Go through the lines below and copy any that hold the string "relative".

=== Section Start ===

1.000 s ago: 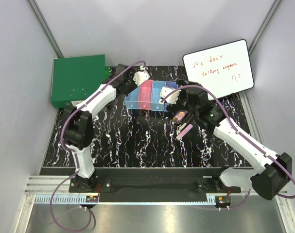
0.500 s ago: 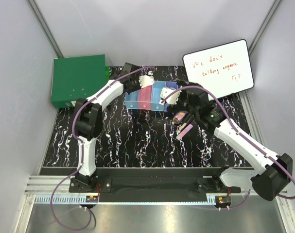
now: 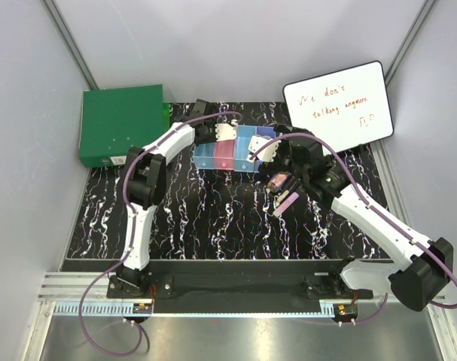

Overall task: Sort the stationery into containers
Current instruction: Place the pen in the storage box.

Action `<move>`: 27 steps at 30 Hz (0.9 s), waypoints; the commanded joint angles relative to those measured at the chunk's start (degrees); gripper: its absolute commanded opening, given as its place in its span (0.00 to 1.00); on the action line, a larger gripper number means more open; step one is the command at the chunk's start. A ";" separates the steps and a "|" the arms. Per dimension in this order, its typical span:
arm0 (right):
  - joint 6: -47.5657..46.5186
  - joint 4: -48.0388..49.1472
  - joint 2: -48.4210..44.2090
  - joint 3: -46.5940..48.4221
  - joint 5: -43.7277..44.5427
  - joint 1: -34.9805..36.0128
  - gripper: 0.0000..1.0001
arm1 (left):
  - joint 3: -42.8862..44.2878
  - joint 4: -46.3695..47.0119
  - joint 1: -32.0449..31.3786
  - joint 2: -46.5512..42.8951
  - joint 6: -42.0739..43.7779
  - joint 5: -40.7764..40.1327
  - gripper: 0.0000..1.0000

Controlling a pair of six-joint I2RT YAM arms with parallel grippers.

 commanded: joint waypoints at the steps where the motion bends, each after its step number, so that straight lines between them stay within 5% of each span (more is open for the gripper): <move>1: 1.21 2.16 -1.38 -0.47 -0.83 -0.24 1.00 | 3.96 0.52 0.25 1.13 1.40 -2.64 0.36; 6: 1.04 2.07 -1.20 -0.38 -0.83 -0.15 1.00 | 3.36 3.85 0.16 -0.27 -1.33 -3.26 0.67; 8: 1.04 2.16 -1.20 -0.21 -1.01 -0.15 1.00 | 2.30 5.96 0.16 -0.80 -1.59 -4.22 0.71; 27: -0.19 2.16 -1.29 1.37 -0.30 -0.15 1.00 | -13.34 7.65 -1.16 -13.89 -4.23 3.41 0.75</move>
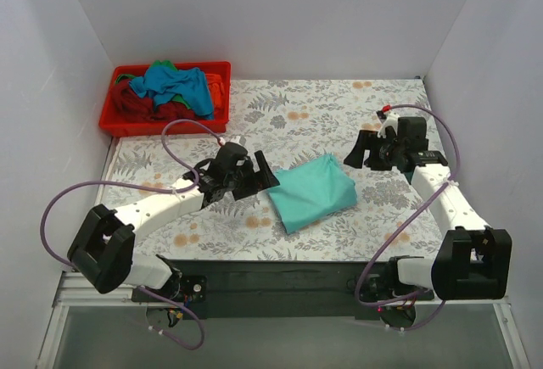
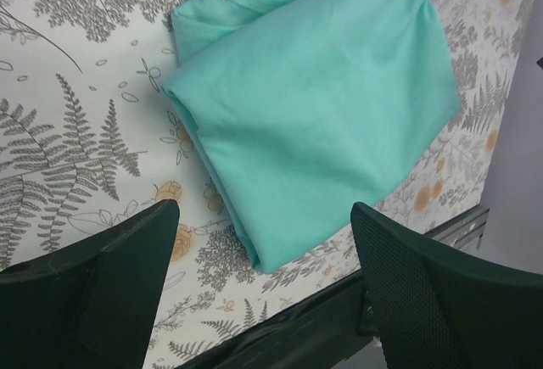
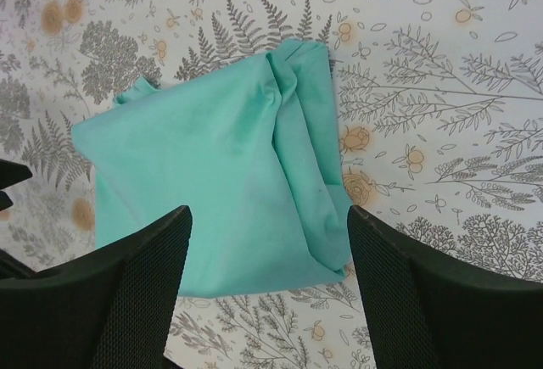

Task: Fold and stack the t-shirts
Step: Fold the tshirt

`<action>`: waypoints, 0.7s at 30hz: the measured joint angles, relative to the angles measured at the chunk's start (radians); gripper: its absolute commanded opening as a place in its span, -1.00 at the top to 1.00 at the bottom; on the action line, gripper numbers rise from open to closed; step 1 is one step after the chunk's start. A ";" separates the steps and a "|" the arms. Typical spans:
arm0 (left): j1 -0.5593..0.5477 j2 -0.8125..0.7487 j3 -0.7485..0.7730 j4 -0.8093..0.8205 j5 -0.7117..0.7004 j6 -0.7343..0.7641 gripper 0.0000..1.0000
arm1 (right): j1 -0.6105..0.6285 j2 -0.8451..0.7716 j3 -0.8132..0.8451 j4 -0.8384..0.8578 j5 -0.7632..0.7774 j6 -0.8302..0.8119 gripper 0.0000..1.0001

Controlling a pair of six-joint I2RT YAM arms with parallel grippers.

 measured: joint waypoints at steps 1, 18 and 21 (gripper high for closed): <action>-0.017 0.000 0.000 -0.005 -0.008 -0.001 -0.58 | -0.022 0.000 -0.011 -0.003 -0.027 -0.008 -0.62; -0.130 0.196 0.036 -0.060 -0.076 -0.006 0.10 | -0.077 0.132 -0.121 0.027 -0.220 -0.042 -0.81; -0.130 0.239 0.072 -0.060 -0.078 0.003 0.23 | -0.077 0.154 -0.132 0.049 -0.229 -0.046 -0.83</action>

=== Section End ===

» **Answer section**:
Action `<move>`: 27 steps at 30 Hz (0.9 s), waypoints; the commanded joint angles relative to those measured at the chunk's start (degrees); gripper: its absolute commanded opening, given as its place in its span (0.00 to 1.00); on the action line, a larger gripper number means more open; step one is the command at the chunk's start. A ";" separates the steps and a "|" the arms. Per dimension in this order, its typical span:
`<action>`: waypoints, 0.7s at 30hz: the measured joint angles, relative to the angles measured at the chunk's start (radians); gripper: its absolute commanded opening as a place in its span, -1.00 at the top to 1.00 at the bottom; on the action line, gripper numbers rise from open to closed; step 1 is one step after the chunk's start. A ";" separates the steps and a "|" the arms. Typical spans:

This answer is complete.